### Goal of the exercise
Which of the lines below contain the string "camera"? Copy each one.

### Records to process

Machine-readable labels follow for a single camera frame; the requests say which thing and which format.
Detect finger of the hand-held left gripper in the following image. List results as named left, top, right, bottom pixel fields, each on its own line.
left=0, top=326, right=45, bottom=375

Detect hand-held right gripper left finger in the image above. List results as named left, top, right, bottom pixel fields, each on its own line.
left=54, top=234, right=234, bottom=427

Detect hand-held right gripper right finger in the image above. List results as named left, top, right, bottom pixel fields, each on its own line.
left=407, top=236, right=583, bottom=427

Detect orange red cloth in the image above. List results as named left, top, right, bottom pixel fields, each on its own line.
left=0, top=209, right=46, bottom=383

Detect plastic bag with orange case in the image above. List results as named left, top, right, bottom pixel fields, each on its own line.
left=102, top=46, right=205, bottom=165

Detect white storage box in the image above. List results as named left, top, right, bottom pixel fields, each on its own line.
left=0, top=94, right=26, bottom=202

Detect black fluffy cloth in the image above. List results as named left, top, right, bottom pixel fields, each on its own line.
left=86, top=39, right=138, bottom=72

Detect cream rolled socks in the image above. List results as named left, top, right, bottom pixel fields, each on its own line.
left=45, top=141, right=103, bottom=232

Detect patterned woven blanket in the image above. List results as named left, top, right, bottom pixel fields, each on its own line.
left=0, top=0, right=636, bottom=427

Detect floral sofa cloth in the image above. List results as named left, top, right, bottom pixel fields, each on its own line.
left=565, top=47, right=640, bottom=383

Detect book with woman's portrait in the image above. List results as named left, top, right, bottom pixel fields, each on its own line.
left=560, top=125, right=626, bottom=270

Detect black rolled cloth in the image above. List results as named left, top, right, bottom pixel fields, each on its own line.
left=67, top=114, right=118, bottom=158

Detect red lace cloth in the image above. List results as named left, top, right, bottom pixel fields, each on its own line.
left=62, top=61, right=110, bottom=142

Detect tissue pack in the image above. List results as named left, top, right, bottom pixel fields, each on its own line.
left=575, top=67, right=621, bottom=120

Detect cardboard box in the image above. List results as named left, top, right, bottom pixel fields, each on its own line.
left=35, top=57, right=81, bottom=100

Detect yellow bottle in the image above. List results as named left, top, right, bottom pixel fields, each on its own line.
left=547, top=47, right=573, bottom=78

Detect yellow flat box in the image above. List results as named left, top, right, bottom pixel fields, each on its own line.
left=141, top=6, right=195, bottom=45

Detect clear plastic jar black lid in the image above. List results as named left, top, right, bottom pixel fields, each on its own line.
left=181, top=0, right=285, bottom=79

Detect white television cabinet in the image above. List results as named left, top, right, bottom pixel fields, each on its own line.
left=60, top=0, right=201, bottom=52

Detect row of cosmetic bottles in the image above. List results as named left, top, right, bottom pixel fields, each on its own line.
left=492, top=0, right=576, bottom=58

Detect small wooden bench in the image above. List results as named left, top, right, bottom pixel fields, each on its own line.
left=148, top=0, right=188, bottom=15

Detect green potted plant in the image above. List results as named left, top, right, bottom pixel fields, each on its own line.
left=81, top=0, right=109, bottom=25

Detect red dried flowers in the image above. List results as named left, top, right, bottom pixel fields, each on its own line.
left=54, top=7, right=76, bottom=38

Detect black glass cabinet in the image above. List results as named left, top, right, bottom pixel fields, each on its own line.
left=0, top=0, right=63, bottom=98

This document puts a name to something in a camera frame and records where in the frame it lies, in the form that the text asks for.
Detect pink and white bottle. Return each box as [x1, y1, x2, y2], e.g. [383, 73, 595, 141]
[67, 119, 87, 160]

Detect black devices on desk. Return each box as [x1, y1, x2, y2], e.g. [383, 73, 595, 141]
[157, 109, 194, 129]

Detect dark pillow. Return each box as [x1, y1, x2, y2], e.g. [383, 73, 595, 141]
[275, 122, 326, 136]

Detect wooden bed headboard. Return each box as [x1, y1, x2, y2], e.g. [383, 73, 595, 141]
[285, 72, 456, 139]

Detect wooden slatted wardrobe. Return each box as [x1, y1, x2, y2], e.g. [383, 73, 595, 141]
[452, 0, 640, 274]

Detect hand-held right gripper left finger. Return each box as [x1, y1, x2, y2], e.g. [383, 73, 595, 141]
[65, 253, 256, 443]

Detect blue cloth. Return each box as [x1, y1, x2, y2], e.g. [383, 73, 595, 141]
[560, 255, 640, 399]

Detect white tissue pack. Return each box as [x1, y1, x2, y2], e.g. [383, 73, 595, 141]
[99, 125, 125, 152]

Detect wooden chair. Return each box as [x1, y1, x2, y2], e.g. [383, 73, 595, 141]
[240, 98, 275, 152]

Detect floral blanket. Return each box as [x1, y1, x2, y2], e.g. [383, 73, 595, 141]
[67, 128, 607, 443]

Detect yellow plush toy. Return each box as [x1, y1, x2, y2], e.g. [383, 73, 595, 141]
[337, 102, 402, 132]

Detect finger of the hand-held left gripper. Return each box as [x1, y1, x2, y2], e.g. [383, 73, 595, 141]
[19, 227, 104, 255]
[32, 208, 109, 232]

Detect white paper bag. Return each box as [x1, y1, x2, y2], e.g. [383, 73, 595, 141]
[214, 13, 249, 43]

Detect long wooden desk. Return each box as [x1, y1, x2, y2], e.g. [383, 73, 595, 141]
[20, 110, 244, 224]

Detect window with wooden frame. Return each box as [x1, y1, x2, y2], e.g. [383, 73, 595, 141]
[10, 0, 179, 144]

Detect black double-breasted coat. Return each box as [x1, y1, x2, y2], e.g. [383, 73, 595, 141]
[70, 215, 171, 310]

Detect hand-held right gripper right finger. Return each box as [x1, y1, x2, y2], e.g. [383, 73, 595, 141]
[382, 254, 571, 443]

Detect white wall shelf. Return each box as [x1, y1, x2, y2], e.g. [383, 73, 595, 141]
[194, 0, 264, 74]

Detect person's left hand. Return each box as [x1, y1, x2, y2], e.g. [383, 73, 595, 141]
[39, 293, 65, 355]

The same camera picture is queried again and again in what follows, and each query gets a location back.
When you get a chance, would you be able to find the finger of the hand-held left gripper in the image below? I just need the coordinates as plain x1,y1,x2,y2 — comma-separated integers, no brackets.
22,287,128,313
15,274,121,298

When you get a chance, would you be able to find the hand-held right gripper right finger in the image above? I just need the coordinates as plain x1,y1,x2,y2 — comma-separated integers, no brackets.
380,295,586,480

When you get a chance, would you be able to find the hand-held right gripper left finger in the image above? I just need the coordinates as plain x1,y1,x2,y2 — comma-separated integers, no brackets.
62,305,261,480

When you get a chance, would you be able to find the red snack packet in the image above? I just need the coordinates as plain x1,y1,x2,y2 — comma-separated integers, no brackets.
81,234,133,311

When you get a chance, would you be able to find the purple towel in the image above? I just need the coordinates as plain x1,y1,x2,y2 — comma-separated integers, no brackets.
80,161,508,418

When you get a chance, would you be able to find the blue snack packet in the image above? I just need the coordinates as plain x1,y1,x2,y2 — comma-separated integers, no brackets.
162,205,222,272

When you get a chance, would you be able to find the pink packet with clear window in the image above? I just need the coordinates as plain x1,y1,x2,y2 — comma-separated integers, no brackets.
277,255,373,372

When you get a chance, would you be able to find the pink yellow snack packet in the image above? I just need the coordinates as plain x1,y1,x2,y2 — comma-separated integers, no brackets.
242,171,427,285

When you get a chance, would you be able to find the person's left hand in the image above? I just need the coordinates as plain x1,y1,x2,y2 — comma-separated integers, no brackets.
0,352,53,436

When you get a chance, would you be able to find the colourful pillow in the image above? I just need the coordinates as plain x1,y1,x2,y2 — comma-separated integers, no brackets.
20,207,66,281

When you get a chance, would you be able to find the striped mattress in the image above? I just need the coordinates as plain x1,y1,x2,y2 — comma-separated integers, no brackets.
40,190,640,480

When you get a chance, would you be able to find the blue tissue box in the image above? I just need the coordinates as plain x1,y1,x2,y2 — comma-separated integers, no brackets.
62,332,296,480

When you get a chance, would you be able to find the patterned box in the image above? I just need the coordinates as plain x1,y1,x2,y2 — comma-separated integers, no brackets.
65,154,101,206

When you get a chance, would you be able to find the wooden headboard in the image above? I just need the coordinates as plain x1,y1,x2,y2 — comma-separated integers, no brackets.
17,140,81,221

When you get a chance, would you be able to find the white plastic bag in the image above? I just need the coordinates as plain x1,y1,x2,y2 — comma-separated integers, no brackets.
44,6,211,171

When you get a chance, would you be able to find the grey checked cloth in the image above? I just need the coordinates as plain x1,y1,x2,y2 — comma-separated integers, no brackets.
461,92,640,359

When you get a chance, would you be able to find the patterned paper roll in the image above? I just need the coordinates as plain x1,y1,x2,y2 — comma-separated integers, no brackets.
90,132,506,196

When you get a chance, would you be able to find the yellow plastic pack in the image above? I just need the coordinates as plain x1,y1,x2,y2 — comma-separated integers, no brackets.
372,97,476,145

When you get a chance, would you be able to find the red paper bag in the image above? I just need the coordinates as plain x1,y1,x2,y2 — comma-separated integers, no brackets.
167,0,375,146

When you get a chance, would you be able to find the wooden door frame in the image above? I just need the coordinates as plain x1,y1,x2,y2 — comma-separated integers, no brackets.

### Task solution
Machine-readable labels follow for a single camera frame; the requests say which thing and which format.
This document puts a name to something in a camera frame and records where in the frame it lies, in the form that the text asks for.
The same camera picture is queried again and again in what follows, and each query gets a location back.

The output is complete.